Süddeutsche Zeitung

Oscar-Nominierungen:Zauber der Vergangenheit

Hollywood blickt zurück. Auf Krieg, Literatur, Gesellschaft und nicht zuletzt auf sich selbst - mit französischer Hilfe. Einen Blick in die Zukunft wagen die Oscar-nominierten Filme dieses Jahres nicht.

Christina Jungkurth

Ach, die Vergangenheit! Wie gerne denken wir manchmal zurück, besonders an Epochen, die wir selbst nicht erlebt haben. Dieses Jahr stehen auch die Oscar-Nominierungen in der Kategorie "Bester Film" ganz im Zeichen des Rückblicks: Fünf der neun Kandidaten in der Königsdisziplin sind in den Jahrzehnten Anfang und Mitte des 20. Jahrhunderts angesiedelt.

Schön war sie, die Zeit, in der Ernest Hemingway und Salvador Dalí durch die Straßen von Paris flanierten, als Filme noch vom Können der Schauspieler lebten statt von teuren Effekten und als ein Jahrzehnt es verdiente, nachträglich mit dem Prädikat "Golden" ausgezeichnet zu werden.

Die 1920er Jahre sind bei den diesjährigen Oscar-Nominierungen gleich zwei Mal prominent vertreten: In Woody Allens "Midnight in Paris" und dem französischen Stummfilm "The Artist", die beide in der Kategorie "Bester Film" nominiert sind. Zeitlich umrahmt werden die beiden von Scorseses 30er-Jahre-Märchen "Hugo Cabret" und dem Spielberg-Epos "War Horse", der vor und während des Ersten Weltkriegs spielt. Und auch der fünfte Anwärter auf die große Auszeichnung widmet sich der Vergangenheit: "The Help" zeichnet die Situation schwarzer Hausangestellter in den USA der frühen 1960er Jahren nach.

Die zwei Letztgenannten zeigen: Bei allen verklärten Rückblicken findet auch die kritische Sicht auf Vergangenes ihren Platz unter den Oscar-Nominierten.

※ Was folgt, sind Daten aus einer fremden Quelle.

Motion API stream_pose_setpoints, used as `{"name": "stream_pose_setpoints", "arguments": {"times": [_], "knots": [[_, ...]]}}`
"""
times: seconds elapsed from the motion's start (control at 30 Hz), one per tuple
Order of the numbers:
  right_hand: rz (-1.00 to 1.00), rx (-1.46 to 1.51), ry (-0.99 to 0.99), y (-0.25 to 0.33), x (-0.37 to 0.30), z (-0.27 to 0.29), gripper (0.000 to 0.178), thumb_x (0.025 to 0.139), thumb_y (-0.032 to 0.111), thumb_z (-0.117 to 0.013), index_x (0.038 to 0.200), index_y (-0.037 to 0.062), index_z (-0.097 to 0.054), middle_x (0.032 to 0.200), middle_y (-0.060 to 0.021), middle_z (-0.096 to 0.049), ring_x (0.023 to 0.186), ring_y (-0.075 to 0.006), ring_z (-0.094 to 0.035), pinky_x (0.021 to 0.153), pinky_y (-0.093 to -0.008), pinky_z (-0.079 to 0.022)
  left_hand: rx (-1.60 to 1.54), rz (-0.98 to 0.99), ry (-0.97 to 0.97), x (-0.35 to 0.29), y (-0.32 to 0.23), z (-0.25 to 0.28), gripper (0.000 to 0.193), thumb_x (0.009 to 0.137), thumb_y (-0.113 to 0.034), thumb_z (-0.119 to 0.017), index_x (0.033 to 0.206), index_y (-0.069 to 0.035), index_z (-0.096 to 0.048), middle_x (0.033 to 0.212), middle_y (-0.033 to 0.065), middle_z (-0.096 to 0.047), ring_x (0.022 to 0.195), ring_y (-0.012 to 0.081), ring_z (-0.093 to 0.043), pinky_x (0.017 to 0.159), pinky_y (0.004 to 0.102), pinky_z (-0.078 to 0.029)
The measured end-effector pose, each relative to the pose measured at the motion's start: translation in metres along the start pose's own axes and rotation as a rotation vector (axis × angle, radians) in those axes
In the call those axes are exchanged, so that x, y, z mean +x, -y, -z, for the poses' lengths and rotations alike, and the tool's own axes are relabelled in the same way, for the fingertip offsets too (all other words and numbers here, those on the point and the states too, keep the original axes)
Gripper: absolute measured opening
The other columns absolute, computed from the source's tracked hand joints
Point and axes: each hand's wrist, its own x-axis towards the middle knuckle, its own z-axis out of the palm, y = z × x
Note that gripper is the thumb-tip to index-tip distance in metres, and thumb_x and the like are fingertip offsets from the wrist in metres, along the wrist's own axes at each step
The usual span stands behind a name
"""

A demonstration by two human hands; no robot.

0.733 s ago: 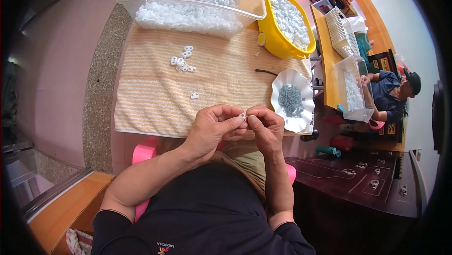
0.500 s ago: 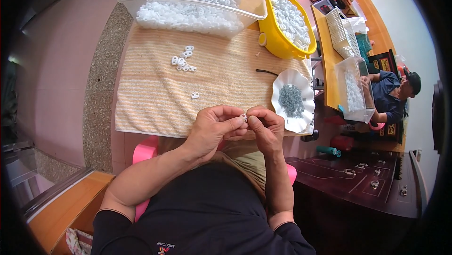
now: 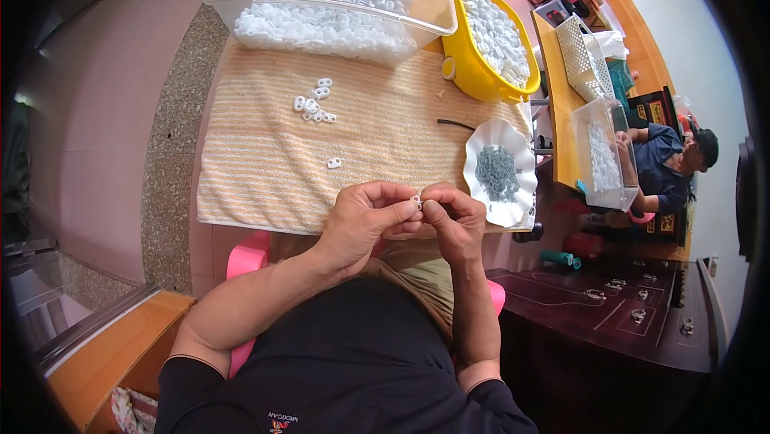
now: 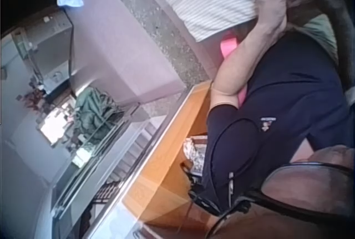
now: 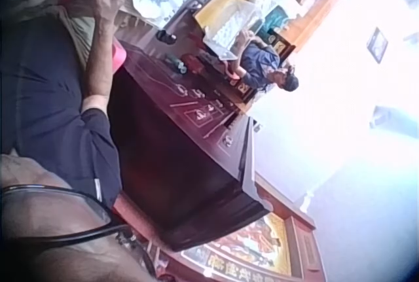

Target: Assembling small white plastic components by hand at a workstation.

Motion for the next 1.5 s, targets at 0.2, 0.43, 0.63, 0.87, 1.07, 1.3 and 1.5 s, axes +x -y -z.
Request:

Statt auf die Goldenen Zwanziger blickt der Zuschauer hier in ein Jahrzehnt, in dem Europa im Krieg versank, und in eine Zeit, in der die schwarze Kinderfrau nicht einmal die Toiletten der weißen Herrschaften benutzen durfte.

Erstaunlich: Kein einziger Science-Fiction-Film hat es dieses Jahr zu einer Nominierung in den wichtigsten Kategorien geschafft; die übrigen vier Nominierten spielen alle mehr oder weniger im Heute. Filme wie "Inception" (2011 für acht Oscars nominiert) oder "Avatar - Aufbruch nach Pandora" (neun Nominierungen für die Oscars 2010) sucht man diesmal vergeblich.

Nominierungen sind keine Preis-Garantie

Auch die großen Effektschlachten finden dieses Jahr nicht den Weg in die Topliste. Allein "Hugo Cabret" spielt mit aufwändigen Tricks und 3D. Damit stehen sich mit den beiden Meistnominierten zwei Filme völlig gegensätzlicher Machart gegenüber: der französische "Artist", der sich auf die schwarz-weiße, stumme Anfangszeit des Films zurückbesinnt, und eben "Hugo Cabret", die Hollywood-Produktion, die alles nutzt, was die Technik hergibt.

Dabei haben beide doch etwas gemeinsam: Auf ihre jeweils eigene Art feiern sie das Kino, das der guten alten Zeit, aber auch das der nicht unbedingt schlechteren neuen, wenn auch nur mittelbar: Scorsese zeigt die Liebe des Waisenjungen Hugo für den Film des 20. Jahrhunderst mit den Mitteln des 21. Jahrhunderts, während Michel Hazanavicius seinen "Artist" als Hommage an den Stummfilm inszeniert.

Dass die Vergangenheit am Ende bei der Preisverleihung genauso gut wegkommt, wie die Nominierungen hoffen lassen, ist allerdings alles andere als garantiert. Denn eben diese Vergangenheit zeigt: Viele Nominierungen verhelfen einem Film nicht notwendigerweise zu vielen Auszeichnungen. "True Grit" etwa, 2011 in zehn Kategorien nominiert, bekam am Ende keinen einzigen Preis. Wenn schon die Zukunft dieses Jahr zu kurz kommt, dann hat vielleicht wenigstens die Gegenwart noch eine Chance.